Stored dataset items:
::::::::::

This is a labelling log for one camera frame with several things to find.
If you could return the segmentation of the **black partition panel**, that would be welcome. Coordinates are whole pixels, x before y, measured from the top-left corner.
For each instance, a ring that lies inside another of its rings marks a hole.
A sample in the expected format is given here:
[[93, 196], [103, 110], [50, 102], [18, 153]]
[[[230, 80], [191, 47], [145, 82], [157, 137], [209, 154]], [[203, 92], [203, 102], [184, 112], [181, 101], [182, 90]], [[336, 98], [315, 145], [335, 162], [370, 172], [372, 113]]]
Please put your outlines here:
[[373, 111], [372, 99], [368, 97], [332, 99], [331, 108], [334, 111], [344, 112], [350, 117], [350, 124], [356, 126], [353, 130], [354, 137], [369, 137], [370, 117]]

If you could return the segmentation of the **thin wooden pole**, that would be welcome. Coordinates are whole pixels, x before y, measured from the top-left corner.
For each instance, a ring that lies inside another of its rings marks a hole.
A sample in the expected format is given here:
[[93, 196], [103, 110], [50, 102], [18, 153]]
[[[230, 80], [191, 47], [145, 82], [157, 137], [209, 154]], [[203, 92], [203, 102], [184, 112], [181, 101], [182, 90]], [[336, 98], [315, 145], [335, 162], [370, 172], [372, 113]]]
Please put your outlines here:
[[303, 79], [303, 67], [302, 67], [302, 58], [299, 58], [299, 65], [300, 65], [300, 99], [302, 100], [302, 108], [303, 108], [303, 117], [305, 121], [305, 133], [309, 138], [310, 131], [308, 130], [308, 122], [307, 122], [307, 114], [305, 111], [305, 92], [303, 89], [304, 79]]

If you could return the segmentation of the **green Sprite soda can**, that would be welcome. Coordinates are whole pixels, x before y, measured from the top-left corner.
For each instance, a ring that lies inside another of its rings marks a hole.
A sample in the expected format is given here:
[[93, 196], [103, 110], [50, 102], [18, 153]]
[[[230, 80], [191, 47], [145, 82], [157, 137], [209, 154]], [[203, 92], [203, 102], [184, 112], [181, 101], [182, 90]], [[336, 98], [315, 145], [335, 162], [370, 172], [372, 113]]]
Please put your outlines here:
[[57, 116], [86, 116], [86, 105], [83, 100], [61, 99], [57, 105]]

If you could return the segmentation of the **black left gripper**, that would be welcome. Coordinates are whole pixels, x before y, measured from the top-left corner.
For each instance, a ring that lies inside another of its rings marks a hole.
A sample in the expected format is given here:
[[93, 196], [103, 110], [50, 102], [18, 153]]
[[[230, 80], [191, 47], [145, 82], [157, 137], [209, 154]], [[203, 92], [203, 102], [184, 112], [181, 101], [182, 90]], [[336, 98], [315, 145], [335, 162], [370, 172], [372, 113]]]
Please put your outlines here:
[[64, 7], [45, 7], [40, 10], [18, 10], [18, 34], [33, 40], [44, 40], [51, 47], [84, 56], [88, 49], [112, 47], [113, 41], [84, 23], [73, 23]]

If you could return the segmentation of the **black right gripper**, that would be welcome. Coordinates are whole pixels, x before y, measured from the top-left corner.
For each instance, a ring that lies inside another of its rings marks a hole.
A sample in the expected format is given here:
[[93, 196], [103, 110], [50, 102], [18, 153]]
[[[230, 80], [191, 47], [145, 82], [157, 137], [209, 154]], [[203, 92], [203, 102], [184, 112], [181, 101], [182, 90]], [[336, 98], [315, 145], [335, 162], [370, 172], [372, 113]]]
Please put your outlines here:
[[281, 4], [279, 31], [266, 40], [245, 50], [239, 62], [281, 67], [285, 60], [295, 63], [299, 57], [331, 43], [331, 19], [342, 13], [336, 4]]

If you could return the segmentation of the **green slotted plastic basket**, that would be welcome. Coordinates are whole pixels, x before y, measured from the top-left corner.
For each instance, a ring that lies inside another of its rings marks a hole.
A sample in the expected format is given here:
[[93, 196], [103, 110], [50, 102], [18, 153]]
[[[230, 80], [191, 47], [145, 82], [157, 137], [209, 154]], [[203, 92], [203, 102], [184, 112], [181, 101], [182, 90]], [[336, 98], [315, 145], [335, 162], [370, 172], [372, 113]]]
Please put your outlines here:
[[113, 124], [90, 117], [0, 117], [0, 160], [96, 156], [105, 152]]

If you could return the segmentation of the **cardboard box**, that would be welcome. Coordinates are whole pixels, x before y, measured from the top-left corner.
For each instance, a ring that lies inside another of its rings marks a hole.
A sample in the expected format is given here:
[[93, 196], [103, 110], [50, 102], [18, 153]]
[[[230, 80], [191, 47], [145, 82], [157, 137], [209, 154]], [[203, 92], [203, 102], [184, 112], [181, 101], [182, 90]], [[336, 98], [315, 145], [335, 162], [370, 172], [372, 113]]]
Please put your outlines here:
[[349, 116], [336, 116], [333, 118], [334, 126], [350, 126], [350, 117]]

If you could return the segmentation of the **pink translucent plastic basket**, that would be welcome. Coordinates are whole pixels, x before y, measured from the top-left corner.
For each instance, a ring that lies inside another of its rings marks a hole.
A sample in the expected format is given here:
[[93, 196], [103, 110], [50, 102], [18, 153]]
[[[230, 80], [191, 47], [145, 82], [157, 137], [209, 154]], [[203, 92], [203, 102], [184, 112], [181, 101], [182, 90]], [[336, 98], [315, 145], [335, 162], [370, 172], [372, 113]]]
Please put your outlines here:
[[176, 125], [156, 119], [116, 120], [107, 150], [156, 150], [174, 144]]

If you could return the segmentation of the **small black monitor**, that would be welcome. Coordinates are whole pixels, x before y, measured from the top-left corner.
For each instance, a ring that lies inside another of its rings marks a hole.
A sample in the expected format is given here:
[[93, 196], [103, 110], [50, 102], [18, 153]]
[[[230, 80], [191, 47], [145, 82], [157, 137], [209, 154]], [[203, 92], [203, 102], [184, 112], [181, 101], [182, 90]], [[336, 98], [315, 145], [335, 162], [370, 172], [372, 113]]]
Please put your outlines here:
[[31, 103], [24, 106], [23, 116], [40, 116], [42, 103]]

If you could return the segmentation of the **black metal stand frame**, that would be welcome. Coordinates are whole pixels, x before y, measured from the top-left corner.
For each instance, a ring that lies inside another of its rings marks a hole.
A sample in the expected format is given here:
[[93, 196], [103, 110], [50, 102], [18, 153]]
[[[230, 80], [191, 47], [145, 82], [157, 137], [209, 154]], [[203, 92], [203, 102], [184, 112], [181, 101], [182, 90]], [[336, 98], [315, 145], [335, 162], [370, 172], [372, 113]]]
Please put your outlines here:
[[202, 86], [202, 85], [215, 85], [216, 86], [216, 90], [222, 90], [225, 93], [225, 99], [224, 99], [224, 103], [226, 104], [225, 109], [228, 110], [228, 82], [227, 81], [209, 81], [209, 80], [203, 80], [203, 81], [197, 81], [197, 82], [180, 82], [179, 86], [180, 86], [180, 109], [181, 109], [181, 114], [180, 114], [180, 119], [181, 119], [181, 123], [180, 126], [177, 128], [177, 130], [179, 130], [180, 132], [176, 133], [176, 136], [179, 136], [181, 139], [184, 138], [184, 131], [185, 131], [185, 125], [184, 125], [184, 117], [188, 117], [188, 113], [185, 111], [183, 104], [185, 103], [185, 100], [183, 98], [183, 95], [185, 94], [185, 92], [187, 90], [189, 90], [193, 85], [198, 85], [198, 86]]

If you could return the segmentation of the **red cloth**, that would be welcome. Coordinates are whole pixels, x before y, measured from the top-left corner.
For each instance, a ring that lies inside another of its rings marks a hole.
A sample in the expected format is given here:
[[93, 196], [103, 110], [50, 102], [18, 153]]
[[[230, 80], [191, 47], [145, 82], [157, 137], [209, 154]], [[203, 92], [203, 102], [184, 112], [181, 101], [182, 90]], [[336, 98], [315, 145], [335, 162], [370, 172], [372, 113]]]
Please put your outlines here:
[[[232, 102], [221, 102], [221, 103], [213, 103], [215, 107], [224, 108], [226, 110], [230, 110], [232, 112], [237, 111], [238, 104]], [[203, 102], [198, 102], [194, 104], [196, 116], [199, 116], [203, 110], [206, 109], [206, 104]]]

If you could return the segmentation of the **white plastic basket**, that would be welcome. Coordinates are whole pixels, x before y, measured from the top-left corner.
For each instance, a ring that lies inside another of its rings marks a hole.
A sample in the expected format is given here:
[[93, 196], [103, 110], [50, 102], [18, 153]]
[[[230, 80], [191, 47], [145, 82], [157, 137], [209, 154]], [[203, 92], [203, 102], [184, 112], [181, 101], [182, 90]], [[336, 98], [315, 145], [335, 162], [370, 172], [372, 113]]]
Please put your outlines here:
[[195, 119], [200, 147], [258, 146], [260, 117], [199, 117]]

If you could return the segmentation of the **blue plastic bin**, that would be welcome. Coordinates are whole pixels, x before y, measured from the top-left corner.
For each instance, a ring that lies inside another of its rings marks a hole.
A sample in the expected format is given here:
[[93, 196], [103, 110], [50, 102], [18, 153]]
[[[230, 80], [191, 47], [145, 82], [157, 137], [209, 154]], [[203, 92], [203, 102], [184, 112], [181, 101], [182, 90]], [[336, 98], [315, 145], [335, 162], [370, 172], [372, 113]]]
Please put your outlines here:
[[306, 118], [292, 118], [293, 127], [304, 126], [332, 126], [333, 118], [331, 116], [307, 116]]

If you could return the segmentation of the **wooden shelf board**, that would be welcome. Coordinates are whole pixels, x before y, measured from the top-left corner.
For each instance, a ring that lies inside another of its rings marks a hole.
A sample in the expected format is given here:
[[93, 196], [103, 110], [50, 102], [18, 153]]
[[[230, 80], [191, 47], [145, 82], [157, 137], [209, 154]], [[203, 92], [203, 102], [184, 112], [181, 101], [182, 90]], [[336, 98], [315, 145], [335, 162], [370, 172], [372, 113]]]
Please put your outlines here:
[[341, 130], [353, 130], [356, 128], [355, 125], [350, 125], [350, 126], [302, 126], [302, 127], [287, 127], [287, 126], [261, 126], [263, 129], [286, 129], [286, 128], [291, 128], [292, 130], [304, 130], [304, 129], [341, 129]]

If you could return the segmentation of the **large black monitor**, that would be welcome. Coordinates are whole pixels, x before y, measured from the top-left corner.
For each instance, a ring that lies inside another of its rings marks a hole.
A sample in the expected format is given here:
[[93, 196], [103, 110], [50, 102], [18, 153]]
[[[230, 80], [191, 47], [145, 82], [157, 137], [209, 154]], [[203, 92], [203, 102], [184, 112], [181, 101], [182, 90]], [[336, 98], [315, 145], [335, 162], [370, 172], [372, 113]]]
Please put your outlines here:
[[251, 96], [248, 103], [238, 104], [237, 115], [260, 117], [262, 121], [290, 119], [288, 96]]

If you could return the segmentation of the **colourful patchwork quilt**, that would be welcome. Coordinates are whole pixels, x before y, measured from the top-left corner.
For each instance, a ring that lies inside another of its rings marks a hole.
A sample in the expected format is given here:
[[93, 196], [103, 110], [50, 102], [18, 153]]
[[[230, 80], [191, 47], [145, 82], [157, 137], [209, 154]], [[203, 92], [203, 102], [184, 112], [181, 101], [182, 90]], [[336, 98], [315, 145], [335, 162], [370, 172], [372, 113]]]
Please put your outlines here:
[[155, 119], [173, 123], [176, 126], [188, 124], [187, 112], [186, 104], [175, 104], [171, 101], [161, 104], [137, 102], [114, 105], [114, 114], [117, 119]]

::::::::::

- [Work instructions]: Find all lines in the records that hold the word "basket". Copy them.

- [Solution]:
If you could return the segmentation of the **green slotted plastic basket**, that would be welcome. Coordinates are whole pixels, x before y, measured from the top-left corner.
If you could return the segmentation of the **pink translucent plastic basket**, that would be welcome. Coordinates are whole pixels, x before y, measured from the top-left corner.
If you could return the segmentation of the **white plastic basket**, that would be welcome. Coordinates are whole pixels, x before y, measured from the top-left corner.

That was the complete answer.